• [TASK DESCRIPTION]: Transcribe the data underneath exactly. No images belong in your version.

• [DATASET EXTRACT]:
+ + +

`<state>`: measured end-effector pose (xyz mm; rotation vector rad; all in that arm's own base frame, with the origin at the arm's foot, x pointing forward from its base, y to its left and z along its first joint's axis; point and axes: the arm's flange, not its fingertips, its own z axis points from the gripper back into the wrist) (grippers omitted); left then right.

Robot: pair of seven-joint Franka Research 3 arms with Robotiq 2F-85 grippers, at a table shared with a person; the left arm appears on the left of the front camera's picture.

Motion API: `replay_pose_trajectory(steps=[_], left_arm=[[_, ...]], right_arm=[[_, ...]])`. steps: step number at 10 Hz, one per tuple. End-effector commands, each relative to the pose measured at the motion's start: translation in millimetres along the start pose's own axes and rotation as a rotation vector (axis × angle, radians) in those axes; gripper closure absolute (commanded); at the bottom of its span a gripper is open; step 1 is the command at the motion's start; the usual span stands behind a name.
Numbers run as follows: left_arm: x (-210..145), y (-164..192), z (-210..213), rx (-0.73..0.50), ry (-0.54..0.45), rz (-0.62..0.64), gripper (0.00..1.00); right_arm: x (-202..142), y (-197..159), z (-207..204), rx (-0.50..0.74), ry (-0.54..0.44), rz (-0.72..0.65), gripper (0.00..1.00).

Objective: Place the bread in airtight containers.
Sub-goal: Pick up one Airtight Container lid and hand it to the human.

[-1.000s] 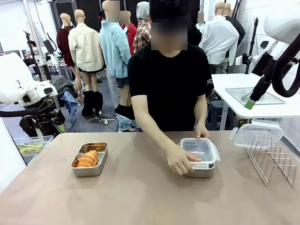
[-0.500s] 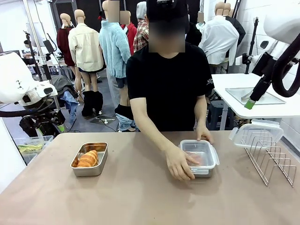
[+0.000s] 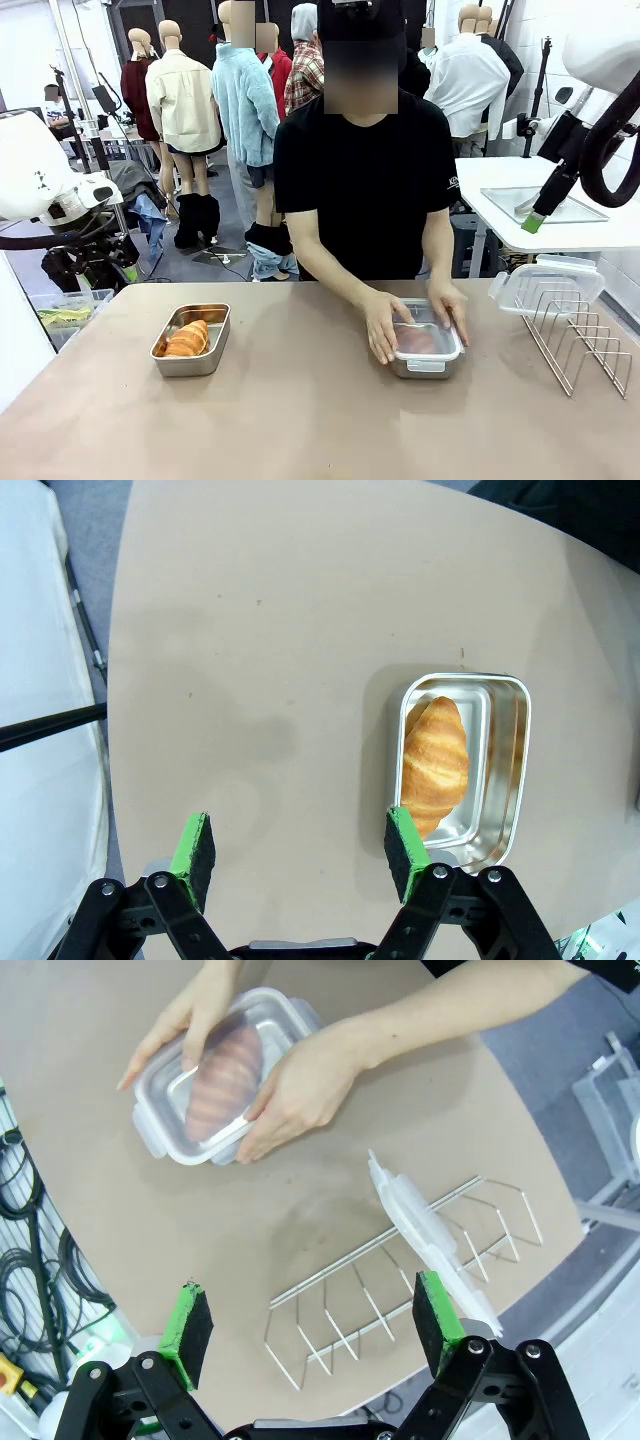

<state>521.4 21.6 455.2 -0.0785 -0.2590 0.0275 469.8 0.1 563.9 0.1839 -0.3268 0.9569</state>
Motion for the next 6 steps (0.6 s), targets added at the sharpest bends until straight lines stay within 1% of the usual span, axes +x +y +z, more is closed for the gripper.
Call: replay_pose_trajectory(steps=[1,6], left_arm=[[-0.3,0.5,2.0,0.002,-0.004,0.001,0.12],[-0.3,0.5,2.0,0.002,-0.004,0.001,0.12]], right_arm=[[0.8,-0.4,1.2,-0.006,0.003,-0.001,0.0],[0.8,-0.4,1.2,-0.006,0.003,-0.001,0.0]])
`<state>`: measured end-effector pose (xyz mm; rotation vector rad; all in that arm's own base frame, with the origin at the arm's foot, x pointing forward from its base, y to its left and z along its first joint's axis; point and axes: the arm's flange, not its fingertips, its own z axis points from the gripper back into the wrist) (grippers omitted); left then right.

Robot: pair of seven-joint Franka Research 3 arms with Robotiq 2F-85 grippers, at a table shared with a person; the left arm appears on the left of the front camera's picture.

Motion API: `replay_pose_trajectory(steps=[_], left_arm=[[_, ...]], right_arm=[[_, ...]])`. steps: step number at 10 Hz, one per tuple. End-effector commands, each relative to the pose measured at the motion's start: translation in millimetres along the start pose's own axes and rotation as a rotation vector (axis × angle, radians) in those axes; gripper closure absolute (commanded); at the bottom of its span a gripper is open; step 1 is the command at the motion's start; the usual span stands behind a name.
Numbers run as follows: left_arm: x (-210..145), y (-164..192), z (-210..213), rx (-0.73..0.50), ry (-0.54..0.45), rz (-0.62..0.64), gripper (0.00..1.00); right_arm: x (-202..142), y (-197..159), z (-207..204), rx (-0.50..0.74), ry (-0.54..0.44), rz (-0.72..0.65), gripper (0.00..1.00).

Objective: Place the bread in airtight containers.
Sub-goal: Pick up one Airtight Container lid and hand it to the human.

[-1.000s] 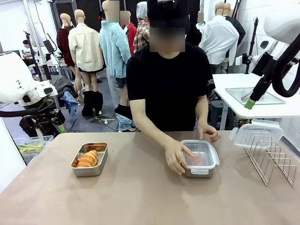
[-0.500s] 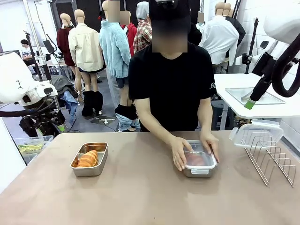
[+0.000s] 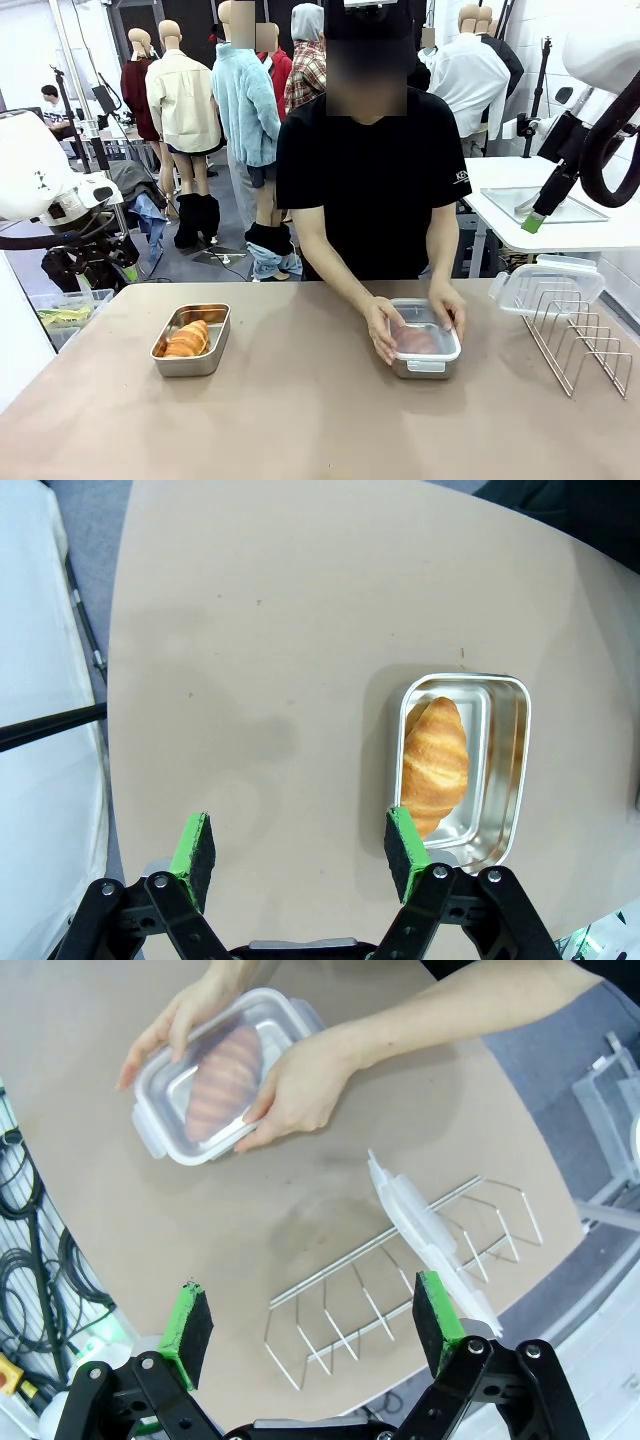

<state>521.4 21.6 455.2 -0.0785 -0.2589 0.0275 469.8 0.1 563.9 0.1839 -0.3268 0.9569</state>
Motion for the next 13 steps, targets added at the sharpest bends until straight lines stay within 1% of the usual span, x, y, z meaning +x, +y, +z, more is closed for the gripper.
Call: replay_pose_trajectory(steps=[1,13], left_arm=[[-0.3,0.5,2.0,0.002,-0.004,0.001,0.12],[-0.3,0.5,2.0,0.002,-0.004,0.001,0.12]], right_arm=[[0.8,-0.4,1.2,-0.006,0.003,-0.001,0.0],[0.8,-0.4,1.2,-0.006,0.003,-0.001,0.0]])
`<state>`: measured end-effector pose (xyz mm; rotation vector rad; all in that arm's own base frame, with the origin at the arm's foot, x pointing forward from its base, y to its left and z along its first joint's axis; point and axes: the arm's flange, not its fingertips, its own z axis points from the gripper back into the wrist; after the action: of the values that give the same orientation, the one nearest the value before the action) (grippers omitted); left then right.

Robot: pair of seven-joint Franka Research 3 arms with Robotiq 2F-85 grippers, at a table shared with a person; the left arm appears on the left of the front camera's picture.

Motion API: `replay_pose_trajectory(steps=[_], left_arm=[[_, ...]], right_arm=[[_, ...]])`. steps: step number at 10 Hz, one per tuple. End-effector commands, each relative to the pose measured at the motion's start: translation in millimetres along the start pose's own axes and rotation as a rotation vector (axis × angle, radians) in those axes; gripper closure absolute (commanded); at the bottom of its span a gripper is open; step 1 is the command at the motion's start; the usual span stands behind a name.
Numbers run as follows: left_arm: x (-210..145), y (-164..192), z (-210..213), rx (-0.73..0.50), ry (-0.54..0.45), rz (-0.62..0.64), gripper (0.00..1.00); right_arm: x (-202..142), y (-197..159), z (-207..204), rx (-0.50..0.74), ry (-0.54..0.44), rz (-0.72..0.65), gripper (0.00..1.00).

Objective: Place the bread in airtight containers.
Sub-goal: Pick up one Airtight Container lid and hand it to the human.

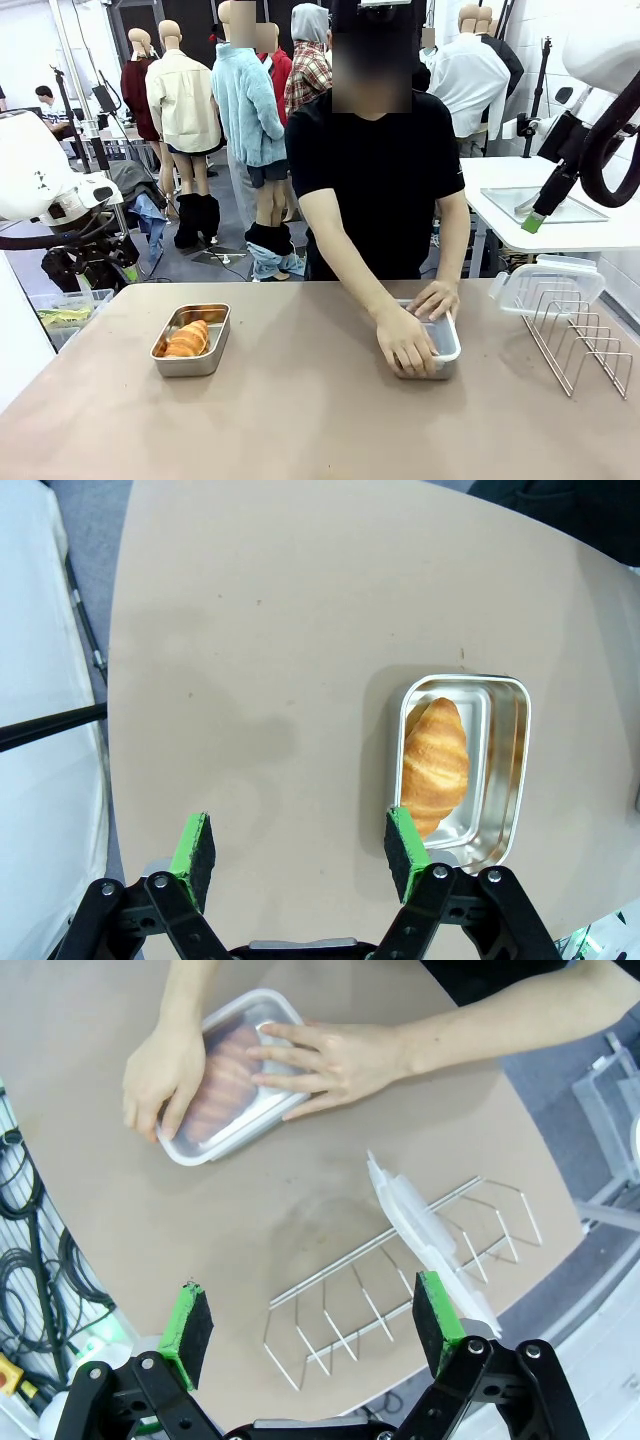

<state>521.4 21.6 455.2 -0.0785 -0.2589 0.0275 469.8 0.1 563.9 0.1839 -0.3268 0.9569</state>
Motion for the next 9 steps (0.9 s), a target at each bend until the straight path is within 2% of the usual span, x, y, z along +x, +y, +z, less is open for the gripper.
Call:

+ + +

• [EXERCISE ANSWER]:
`<state>`: measured end-effector pose (xyz mm; rotation vector rad; all in that arm's own base frame, with the origin at the arm's foot, x pointing forward from its base, y to its left and z along its first joint's axis; point and axes: the arm's flange, not its fingertips, its own z axis points from the gripper back into the wrist) (grippers omitted); left then right.

Robot: pair of seven-joint Franka Research 3 arms with Robotiq 2F-85 grippers, at a table shared with a person; the left arm appears on the left of the front camera's picture.

Motion API: `replay_pose_trajectory(steps=[_], left_arm=[[_, ...]], right_arm=[[_, ...]])`. steps: step number at 10 Hz, one per tuple. End-effector commands, each relative to the pose measured at the motion's start: translation in millimetres along the start pose's own axes and rotation as a rotation vector (axis × angle, radians) in those axes; gripper closure absolute (commanded); at the bottom of its span a gripper is open; step 1 is the command at the motion's start; the usual span stands behind a name.
Numbers run as follows: left_arm: x (-210..145), y (-164..192), z (-210..213), rx (-0.73..0.50), ry (-0.54..0.45), rz (-0.62..0.64), gripper (0.00..1.00); right_arm: x (-202..142), y (-197..159), z (-207..204), rx (-0.50..0.74), ry (-0.54..0.44), rz (-0.72..0.65), gripper (0.00..1.00).

Objective: Place the bread in airtight containers.
Sub-goal: Pick up one Airtight Container lid and hand it to the human.

[-1.000s] 
[-0.500s] 
[+0.000s] 

<state>521.4 21.6 455.2 -0.0785 -0.2590 0.0275 469.8 0.1 563.9 0.1839 -0.3268 0.9569</state>
Motion for the next 6 steps (0.6 s), targets added at the sharpest bends until straight lines stay within 1% of the usual span, axes +x +y +z, more is closed for the gripper.
Call: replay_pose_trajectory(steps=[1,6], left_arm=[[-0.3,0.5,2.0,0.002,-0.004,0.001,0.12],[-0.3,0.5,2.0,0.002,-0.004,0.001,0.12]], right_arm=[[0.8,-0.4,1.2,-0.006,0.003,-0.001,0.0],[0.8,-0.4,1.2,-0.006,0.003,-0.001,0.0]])
`<state>`: measured end-effector pose (xyz mm; rotation vector rad; all in that arm's own base frame, with the origin at the arm's foot, x pointing forward from its base, y to its left and z along its first joint's axis; point and axes: the arm's flange, not its fingertips, its own z axis points from the gripper back into the wrist) (grippers omitted); left then right.

Robot: pair of seven-joint Franka Research 3 arms with Robotiq 2F-85 grippers, at a table shared with a person; the left arm appears on the left of the front camera's picture.

Motion API: `replay_pose_trajectory(steps=[_], left_arm=[[_, ...]], right_arm=[[_, ...]])`. steps: step number at 10 Hz, one per tuple. End-effector commands, each relative to the pose measured at the motion's start: translation in millimetres along the start pose's own axes and rotation as a rotation vector (axis × angle, radians) in those axes; gripper closure absolute (commanded); at the bottom of its span a gripper is open; step 1 is the command at the motion's start; the usual span stands behind a name.
Numbers run as follows: left_arm: x (-210..145), y (-164..192), z (-210..213), rx (-0.73..0.50), ry (-0.54..0.45), rz (-0.62..0.64), gripper (0.00..1.00); right_arm: x (-202..142), y (-197..159), z (-207..204), rx (-0.50..0.74), ry (-0.54..0.44), rz (-0.72..0.65), gripper (0.00..1.00).

Objective: Place the bread in airtight containers.
Sub-goal: Pick up one Airtight Container lid and hand it to the human.

[-1.000s] 
[-0.500s] 
[+0.000s] 

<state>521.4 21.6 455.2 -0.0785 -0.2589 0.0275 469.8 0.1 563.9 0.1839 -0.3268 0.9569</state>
Motion for the next 13 steps, targets added at the sharpest bends until straight lines stay within 1% of the usual span, x, y, z meaning +x, +y, +z, more is closed for the gripper.
Call: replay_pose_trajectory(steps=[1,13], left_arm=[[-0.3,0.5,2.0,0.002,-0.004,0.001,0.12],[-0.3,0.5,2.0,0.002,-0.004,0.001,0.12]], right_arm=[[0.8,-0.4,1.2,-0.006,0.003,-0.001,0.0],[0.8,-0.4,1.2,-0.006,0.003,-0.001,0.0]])
`<state>`: measured end-effector pose (xyz mm; rotation vector rad; all in that arm's own base frame, with the origin at the arm's foot, x pointing forward from its base, y to its left and z along its first joint's axis; point and axes: the arm's flange, not its fingertips, its own z axis points from the gripper back into the wrist; after the action: of the values that give the same orientation, the one nearest the value before the action) (grippers omitted); left then right.

Robot: pair of seven-joint Franka Research 3 arms with Robotiq 2F-85 grippers, at a table shared with a person; the left arm appears on the left of the front camera's picture.

Motion API: `replay_pose_trajectory(steps=[_], left_arm=[[_, ...]], right_arm=[[_, ...]])`. steps: step number at 10 Hz, one per tuple. End-effector commands, each relative to the pose measured at the motion's start: translation in millimetres along the start pose's own axes and rotation as a rotation vector (axis × angle, radians) in those axes; gripper closure absolute (commanded); at the bottom of its span a gripper is open; step 1 is the command at the motion's start; the usual span stands behind a name.
Numbers run as follows: left_arm: x (-210..145), y (-164..192), z (-210..213), rx (-0.73..0.50), ry (-0.54..0.45), rz (-0.62..0.64), gripper (0.00..1.00); right_arm: x (-202..142), y (-197..159), z (-207..204), rx (-0.50..0.74), ry (-0.54..0.44), rz (-0.72..0.65), gripper (0.00..1.00).

Objective: Place the bread in airtight containers.
Sub-goal: Pick up one Airtight Container lid and hand it to the human.


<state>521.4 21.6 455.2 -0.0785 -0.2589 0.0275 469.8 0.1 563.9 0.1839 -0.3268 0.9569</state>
Motion for the next 9 steps (0.9 s), a target at each bend until the straight path is within 2% of the usual span, x, y, z along +x, +y, +z, less is open for the gripper.
Call:

There is nothing more to this exercise.